ABSTRACT

European travel writing on the Ottoman empire in the pre-modern era is a voluminous and fascinating genre, especially for readers who like so-called ego documents. 1 Apart from the experiences of the travellers themselves, a broad but limited range of subjects is discussed in these books. Only a minority of authors went beyond the parameters set by the existing literature and refrained from copying passages from previous works or commenting on them. Thus, many writers discuss the inconveniences of travel; the ancient, especially classical, past of the area; the beauty and monuments of Istanbul; the customs and religion of the Turks (as non-Arab Ottoman Muslims were invariably termed); the treatment of women; and the state of the eastern churches. Only a few authors wrote about more abstract subjects like Ottoman politics or belles lettres.

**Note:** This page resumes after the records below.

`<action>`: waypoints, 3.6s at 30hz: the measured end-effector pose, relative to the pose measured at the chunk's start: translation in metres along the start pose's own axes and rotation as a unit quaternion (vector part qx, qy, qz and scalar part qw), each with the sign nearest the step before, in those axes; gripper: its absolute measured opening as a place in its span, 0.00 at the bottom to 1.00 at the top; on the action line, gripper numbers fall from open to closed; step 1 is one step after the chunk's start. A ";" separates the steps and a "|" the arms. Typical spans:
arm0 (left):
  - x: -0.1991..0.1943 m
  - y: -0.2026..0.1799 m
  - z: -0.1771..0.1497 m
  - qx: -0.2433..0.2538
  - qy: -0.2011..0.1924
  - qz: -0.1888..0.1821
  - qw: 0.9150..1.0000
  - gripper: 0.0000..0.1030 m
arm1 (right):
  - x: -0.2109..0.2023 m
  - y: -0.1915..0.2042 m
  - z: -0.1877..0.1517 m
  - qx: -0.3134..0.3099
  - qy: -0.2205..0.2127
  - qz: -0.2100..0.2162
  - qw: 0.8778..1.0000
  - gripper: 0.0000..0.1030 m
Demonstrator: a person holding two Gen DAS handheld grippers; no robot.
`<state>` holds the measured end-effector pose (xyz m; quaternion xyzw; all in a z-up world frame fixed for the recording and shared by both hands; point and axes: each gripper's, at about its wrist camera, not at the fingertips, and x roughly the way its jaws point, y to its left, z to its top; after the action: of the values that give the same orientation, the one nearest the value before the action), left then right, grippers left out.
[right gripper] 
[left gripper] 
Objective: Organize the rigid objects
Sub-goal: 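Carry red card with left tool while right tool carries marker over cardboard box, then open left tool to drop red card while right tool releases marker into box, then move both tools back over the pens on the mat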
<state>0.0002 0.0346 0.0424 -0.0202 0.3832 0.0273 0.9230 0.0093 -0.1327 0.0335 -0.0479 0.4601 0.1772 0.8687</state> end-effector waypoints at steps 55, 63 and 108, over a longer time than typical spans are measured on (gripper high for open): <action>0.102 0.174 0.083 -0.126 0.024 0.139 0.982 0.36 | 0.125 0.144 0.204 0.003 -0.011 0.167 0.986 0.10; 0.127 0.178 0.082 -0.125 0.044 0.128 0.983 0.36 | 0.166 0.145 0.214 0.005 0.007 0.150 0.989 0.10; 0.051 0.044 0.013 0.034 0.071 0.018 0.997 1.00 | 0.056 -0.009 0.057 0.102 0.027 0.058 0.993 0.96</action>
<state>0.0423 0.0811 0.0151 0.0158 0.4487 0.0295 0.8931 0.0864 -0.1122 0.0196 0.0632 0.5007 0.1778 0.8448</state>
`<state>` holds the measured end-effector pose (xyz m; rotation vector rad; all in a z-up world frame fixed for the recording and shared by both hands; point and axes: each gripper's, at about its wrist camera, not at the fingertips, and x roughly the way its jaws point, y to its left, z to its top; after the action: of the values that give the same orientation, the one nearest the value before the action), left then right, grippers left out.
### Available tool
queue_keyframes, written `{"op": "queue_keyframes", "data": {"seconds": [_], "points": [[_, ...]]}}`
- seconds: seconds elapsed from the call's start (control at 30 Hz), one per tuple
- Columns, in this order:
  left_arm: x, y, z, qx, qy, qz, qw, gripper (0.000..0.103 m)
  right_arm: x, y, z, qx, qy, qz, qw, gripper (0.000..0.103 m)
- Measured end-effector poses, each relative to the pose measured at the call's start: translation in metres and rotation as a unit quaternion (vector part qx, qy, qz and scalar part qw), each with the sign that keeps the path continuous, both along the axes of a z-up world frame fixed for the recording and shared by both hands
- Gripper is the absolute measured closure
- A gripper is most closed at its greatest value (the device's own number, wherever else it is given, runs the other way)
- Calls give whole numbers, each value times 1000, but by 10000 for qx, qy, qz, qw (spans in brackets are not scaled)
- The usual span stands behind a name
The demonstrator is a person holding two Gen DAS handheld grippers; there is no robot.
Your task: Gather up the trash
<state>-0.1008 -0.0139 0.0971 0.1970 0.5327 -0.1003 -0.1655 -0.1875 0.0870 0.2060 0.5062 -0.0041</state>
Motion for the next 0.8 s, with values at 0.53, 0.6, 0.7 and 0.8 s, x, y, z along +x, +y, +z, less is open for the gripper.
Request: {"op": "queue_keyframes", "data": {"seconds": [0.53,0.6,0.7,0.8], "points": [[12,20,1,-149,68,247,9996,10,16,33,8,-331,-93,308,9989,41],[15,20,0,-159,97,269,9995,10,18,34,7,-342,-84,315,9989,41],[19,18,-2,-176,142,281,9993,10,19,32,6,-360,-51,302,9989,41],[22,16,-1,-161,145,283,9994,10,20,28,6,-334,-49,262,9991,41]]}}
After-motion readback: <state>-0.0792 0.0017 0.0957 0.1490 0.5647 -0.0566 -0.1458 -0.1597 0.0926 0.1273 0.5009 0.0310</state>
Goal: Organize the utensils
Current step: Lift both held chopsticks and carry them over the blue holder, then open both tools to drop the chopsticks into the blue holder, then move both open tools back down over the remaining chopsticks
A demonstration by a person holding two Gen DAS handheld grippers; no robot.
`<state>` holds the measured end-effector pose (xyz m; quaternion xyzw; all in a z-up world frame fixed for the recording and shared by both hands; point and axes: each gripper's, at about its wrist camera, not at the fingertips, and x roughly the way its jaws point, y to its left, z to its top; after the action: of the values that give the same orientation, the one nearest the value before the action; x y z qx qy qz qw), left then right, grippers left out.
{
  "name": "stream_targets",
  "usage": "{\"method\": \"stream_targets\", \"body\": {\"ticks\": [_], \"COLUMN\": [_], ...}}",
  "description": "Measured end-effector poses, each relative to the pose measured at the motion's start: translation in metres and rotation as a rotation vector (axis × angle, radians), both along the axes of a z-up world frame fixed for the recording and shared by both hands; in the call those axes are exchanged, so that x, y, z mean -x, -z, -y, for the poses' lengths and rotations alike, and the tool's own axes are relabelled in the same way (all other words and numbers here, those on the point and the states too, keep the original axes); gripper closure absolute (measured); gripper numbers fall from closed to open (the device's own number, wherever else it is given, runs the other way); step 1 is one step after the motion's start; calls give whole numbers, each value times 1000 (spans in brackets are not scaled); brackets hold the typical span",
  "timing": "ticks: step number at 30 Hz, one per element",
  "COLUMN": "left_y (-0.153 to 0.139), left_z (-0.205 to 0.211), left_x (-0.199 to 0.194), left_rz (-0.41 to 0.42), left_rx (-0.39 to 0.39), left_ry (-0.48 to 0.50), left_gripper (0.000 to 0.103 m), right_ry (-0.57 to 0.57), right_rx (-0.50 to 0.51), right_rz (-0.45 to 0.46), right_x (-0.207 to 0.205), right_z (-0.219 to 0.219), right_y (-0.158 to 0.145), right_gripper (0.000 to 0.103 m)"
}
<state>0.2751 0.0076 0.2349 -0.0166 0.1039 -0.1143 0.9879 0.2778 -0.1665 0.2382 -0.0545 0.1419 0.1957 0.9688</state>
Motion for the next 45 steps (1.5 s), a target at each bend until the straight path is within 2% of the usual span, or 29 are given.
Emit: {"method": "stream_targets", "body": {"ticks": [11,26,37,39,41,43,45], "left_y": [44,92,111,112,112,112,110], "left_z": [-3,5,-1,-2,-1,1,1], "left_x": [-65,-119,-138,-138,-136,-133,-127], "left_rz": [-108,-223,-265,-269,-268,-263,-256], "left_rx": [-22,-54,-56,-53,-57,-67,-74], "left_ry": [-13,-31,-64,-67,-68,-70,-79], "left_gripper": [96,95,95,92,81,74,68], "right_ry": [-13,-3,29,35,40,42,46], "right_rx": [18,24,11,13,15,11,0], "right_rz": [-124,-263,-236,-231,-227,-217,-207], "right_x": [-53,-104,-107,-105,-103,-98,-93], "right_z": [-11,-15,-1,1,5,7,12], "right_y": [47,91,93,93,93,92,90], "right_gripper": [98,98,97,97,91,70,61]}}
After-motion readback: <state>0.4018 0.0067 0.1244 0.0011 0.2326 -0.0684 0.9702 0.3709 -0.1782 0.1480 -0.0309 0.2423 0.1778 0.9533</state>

Many of these travel books are, at least in part, pleasant to read; the best are, even today, able to produce something close to the ‘historical sensation’ as first defined by the Dutch historian Johan Huizinga. Apart from their entertainment value, some are also valuable historical sources, especially if they reveal aspects of daily life and culture in the Ottoman empire not easily found in native sources – often controversial activities such as wine-drinking, drug consumption and paedophilia. The Ottomans did write on these things, but in a different and often more enigmatic way – enigmatic for us, that is – than European observers, who could be more matter-of-fact, if not unbiased. Occasionally we even hear the voices of Ottoman men, rarely also Ottoman women (exceptionally in the letters of Lady Mary Wortley Montagu), if travellers met them in the privacy of their homes and bothered to record their conversation.